Items from a data source
=-=-=-=-=

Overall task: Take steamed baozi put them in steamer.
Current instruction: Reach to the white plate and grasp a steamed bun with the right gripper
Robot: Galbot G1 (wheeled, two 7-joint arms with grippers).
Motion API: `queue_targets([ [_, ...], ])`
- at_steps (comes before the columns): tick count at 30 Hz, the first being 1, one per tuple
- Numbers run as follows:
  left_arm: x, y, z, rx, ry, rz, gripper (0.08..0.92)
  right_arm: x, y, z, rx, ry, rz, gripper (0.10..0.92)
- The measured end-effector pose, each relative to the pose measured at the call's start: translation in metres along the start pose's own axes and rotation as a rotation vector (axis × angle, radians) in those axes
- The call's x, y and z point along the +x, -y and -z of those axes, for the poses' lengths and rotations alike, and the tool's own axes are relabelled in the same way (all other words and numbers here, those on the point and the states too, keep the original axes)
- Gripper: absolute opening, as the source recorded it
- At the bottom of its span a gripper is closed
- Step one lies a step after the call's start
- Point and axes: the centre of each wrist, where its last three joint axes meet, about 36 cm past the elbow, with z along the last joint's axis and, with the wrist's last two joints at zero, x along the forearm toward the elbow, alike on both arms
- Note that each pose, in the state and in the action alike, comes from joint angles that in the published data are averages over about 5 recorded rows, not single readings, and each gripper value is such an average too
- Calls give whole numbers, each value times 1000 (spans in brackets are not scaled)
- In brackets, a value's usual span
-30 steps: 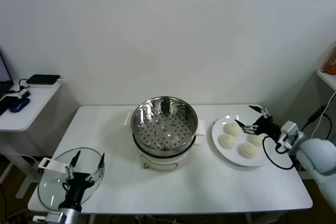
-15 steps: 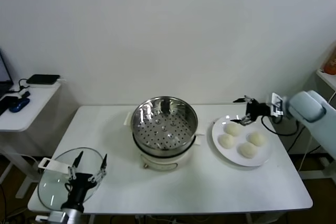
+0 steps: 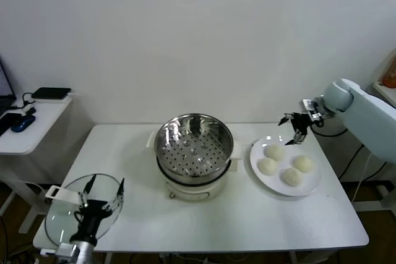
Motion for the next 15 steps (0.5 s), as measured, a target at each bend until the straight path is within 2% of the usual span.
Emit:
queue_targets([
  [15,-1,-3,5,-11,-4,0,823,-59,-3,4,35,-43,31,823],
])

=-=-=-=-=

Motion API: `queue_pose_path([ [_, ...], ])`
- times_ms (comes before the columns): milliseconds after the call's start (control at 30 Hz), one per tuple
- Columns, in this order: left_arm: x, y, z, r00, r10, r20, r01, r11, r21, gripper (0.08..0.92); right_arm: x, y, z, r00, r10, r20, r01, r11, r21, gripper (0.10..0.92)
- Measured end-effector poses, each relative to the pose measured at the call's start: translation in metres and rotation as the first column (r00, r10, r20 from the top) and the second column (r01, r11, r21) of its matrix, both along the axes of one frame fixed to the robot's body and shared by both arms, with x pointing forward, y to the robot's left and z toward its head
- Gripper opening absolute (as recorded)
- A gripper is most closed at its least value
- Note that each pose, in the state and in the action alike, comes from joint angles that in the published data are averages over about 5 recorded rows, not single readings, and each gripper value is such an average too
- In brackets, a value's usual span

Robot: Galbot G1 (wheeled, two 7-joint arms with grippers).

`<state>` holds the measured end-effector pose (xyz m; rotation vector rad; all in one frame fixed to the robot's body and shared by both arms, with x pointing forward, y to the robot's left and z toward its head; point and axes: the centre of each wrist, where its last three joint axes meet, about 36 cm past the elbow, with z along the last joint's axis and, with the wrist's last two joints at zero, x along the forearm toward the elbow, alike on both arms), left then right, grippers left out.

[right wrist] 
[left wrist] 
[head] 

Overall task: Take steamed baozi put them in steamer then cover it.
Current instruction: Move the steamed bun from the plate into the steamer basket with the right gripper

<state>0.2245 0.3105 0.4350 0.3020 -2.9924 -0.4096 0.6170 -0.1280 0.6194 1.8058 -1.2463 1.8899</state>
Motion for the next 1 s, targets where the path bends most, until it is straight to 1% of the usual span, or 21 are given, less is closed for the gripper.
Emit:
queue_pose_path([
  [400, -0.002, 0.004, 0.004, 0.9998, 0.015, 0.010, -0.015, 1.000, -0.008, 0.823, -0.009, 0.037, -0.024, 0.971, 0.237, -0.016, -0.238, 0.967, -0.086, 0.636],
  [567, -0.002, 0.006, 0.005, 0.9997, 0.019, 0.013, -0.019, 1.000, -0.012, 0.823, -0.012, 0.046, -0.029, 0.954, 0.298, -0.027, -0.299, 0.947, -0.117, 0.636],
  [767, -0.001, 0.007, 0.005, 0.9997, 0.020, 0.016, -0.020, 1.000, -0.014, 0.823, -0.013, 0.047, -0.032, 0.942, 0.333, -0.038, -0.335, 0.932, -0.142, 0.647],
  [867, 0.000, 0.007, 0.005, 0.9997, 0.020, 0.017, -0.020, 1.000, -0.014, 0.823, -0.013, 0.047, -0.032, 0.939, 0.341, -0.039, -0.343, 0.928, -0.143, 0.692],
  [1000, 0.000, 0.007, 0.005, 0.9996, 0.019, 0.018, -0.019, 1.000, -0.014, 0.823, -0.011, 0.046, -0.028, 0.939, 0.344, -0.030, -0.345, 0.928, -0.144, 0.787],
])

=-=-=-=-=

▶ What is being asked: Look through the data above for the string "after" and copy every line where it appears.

▶ Result below:
- Step one lies a step after the call's start
- times_ms (comes before the columns): milliseconds after the call's start (control at 30 Hz), one per tuple

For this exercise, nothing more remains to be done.